After this growl of disapprobation, the speaker buried himself anew in the advertising columns of the Herald, and I lapsed into a brown study, which had for its germ the query, "Is it, then, more respectable, even among men, to kill time than to save it?" I knew the reader of Froude well. He was, as I have intimated, a successful and a busy merchant; and I had often marvelled at his familiarity with English belles-lettres, and graver literature, the study of which is usually given up to so-called professional men. That hour a day explained it all. The crowded streetcar was his sedan-chair. I also knew his critic; had seen him placed at such a woful disadvantage in the society of educated men and women, that my heart ached and my cheeks burned in sympathy with his mortification; had heard him deplore the deficiencies of his early training, and that the exigencies of his business-cares now made self-improvement impracticable. He would have protested it to be an impossibility that he could find a spare hour a day to devote to the neglected task; six hours a week - a whole day in a month, two weeks in a year. Yet a fortnight of news-paper-reading and idle gossip would be a sorry entry in his year-book. For this lazy murder of time cannot, by any stretch of conscience, be classed as healthful recreation, any more than can the one, two, three, ten hours a week during which Mrs. Neverthink sits with folded hands, discussing fashions and her neighbors' frailties, the while her work is steadily doubling itself up, snowball-like, before the lever of each idle minute. All work and no play would make Mrs. Nev-erthink a dull and a diseased woman; but the fact is, she is not playing any more than she is working, as she sits, or stands to parley about trifles. She is only wasting time, making inevitable the haste. Oh! these "few words more," with which the Neverthink tribe prolong the agony of their would-be-if-they-could industrious sisters, and heap up the burden of their own coming cares! The words which mean nothing, the driblets of a shallow, sluggish stream that meanders into anybody's meadow, and spreads itself harmfully over the nearest pastures, instead of being directed into a straight, beneficent channel! "I haven't a bit of system about me!" wails the worried creature, when the ponderous snow-ball has finally to be heaved out of the way by her own hands.
It would be a matter of curious interest could I re-count how often I have heard this plaint from those of my own sex who are thus straining and suffering.
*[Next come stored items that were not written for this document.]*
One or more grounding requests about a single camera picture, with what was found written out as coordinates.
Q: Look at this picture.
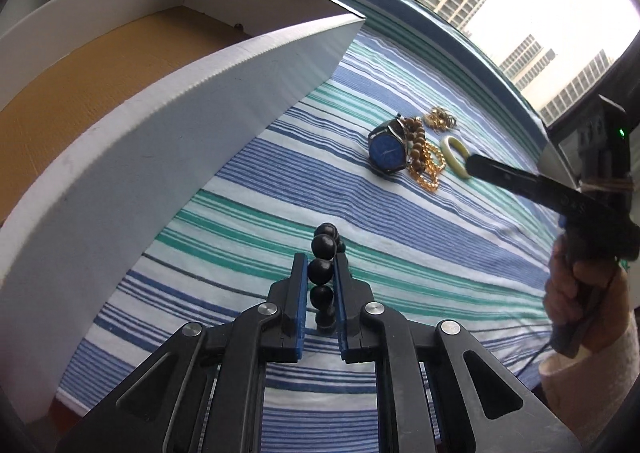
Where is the blue face wristwatch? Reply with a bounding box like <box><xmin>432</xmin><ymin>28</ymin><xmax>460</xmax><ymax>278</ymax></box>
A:
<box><xmin>368</xmin><ymin>114</ymin><xmax>416</xmax><ymax>178</ymax></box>

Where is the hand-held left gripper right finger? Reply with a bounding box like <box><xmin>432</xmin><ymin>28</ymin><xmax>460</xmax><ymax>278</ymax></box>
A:
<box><xmin>334</xmin><ymin>252</ymin><xmax>584</xmax><ymax>453</ymax></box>

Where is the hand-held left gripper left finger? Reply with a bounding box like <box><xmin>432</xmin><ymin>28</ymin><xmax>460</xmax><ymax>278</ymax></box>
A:
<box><xmin>55</xmin><ymin>253</ymin><xmax>313</xmax><ymax>453</ymax></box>

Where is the pale green jade bangle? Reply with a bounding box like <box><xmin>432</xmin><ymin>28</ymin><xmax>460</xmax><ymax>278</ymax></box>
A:
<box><xmin>441</xmin><ymin>136</ymin><xmax>474</xmax><ymax>180</ymax></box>

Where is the gold chain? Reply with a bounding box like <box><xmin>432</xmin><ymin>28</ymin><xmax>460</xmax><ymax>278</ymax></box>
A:
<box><xmin>410</xmin><ymin>140</ymin><xmax>447</xmax><ymax>193</ymax></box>

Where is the small tangled metal jewelry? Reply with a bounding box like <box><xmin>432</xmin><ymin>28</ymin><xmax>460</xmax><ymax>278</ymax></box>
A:
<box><xmin>422</xmin><ymin>107</ymin><xmax>459</xmax><ymax>134</ymax></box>

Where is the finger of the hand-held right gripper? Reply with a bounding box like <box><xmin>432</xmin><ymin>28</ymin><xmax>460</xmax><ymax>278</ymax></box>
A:
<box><xmin>467</xmin><ymin>154</ymin><xmax>581</xmax><ymax>214</ymax></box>

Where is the white cardboard box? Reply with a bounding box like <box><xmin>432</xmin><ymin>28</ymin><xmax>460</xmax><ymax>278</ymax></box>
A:
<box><xmin>0</xmin><ymin>0</ymin><xmax>366</xmax><ymax>426</ymax></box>

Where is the person's right hand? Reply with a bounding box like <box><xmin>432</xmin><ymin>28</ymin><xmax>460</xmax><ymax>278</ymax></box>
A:
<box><xmin>544</xmin><ymin>233</ymin><xmax>632</xmax><ymax>355</ymax></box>

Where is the thin dark cable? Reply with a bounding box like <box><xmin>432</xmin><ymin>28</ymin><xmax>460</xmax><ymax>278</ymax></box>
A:
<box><xmin>517</xmin><ymin>328</ymin><xmax>557</xmax><ymax>380</ymax></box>

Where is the blue green striped cloth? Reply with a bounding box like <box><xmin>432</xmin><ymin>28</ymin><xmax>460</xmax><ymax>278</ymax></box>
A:
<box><xmin>55</xmin><ymin>0</ymin><xmax>557</xmax><ymax>453</ymax></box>

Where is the brown wooden bead bracelet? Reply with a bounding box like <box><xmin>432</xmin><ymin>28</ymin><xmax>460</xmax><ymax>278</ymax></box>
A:
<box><xmin>402</xmin><ymin>116</ymin><xmax>427</xmax><ymax>169</ymax></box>

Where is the grey apartment building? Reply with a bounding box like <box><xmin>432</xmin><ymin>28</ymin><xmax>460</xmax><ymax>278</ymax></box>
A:
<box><xmin>539</xmin><ymin>50</ymin><xmax>614</xmax><ymax>125</ymax></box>
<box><xmin>497</xmin><ymin>34</ymin><xmax>557</xmax><ymax>90</ymax></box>

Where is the dark large bead bracelet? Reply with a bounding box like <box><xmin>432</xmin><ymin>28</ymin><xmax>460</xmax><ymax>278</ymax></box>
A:
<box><xmin>307</xmin><ymin>222</ymin><xmax>347</xmax><ymax>334</ymax></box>

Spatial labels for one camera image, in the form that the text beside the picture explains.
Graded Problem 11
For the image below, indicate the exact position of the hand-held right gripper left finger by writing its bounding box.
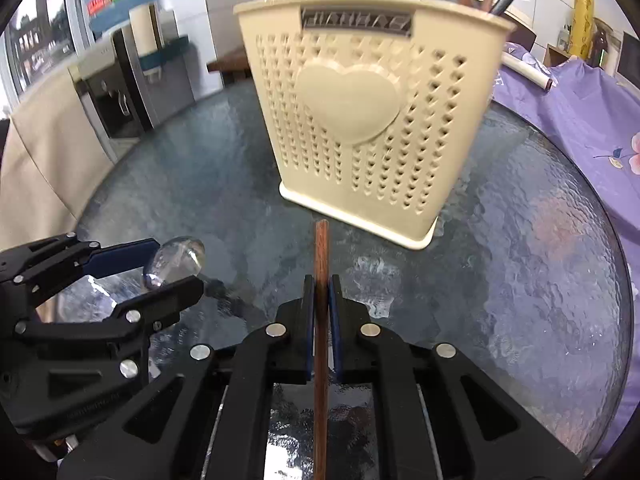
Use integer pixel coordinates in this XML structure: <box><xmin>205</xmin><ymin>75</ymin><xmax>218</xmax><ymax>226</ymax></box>
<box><xmin>57</xmin><ymin>275</ymin><xmax>317</xmax><ymax>480</ymax></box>

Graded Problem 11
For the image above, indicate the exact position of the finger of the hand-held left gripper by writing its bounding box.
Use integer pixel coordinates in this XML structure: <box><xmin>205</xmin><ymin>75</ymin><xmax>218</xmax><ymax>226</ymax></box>
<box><xmin>0</xmin><ymin>232</ymin><xmax>162</xmax><ymax>323</ymax></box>
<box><xmin>12</xmin><ymin>276</ymin><xmax>205</xmax><ymax>378</ymax></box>

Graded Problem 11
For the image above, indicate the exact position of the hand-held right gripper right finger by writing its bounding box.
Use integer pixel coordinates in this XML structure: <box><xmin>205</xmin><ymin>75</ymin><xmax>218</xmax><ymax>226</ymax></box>
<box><xmin>327</xmin><ymin>274</ymin><xmax>586</xmax><ymax>480</ymax></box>

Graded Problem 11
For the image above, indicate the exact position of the cream perforated utensil holder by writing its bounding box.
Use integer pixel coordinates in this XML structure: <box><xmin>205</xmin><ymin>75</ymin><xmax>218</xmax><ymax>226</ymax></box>
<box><xmin>233</xmin><ymin>0</ymin><xmax>516</xmax><ymax>251</ymax></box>

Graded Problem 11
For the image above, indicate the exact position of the beige cloth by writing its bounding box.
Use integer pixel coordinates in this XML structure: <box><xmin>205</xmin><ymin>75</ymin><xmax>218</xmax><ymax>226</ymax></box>
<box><xmin>0</xmin><ymin>67</ymin><xmax>114</xmax><ymax>242</ymax></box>

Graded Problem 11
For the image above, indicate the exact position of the grey water dispenser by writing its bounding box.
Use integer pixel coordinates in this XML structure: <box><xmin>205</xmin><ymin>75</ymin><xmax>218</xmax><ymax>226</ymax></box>
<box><xmin>75</xmin><ymin>35</ymin><xmax>197</xmax><ymax>142</ymax></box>

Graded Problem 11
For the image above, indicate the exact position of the wooden side table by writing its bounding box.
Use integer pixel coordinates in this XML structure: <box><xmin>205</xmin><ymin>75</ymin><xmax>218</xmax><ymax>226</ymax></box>
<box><xmin>206</xmin><ymin>45</ymin><xmax>257</xmax><ymax>82</ymax></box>

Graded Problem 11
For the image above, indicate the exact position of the white cylinder container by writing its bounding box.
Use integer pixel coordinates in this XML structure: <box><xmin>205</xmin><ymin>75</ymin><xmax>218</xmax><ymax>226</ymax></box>
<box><xmin>129</xmin><ymin>3</ymin><xmax>162</xmax><ymax>57</ymax></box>

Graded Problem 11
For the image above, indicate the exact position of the window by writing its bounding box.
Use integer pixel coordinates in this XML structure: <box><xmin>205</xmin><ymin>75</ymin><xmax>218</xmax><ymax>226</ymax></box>
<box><xmin>4</xmin><ymin>0</ymin><xmax>87</xmax><ymax>98</ymax></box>

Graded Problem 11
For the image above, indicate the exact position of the purple floral cloth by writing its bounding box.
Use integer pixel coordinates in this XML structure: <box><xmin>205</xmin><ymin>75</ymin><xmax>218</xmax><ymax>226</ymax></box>
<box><xmin>492</xmin><ymin>42</ymin><xmax>640</xmax><ymax>466</ymax></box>

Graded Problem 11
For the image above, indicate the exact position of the cardboard box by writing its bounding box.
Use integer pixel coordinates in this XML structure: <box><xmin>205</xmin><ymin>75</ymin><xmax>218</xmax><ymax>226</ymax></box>
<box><xmin>545</xmin><ymin>42</ymin><xmax>572</xmax><ymax>67</ymax></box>

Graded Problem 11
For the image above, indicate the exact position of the brown bottle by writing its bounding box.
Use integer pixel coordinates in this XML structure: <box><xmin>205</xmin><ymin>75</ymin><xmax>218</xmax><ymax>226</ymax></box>
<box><xmin>592</xmin><ymin>25</ymin><xmax>614</xmax><ymax>69</ymax></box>

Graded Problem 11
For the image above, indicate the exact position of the yellow roll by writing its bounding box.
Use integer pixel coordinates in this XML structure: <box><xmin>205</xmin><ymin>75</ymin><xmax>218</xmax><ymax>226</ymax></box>
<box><xmin>572</xmin><ymin>0</ymin><xmax>597</xmax><ymax>59</ymax></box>

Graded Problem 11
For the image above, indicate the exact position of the white microwave oven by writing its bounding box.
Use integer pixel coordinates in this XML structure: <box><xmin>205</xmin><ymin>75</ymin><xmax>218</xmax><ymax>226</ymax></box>
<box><xmin>620</xmin><ymin>30</ymin><xmax>640</xmax><ymax>82</ymax></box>

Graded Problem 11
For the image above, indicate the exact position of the white pan with handle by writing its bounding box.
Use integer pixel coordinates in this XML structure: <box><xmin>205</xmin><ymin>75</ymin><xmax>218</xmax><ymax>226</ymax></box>
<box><xmin>501</xmin><ymin>52</ymin><xmax>554</xmax><ymax>92</ymax></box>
From some it comes carelessly - a form of words they have fallen into the habit of repeating without much thought of what they mean. With a majority (I wish I were not obliged to say it!) it is rather a boast than a lament. The notable housekeeper who would be ashamed to admit that she does not look narrowly after paper and twine, bits of cold meat and scraps of butter, does not calculate wisely concerning coal, candle-ends and crusts - confesses, without a blush, that she takes no thought of the gold-dust, known among us as minutes and seconds, sifting through her lax fingers. By and by, she is as truly impoverished as if she had thrown away the treasure in nuggets, and then comes the lament, not repentance. She is "run to death with work, but she doesn't see how it is to be helped. All other housekeepers are the same. She never could economize time; has no genius for arranging her labors to advantage."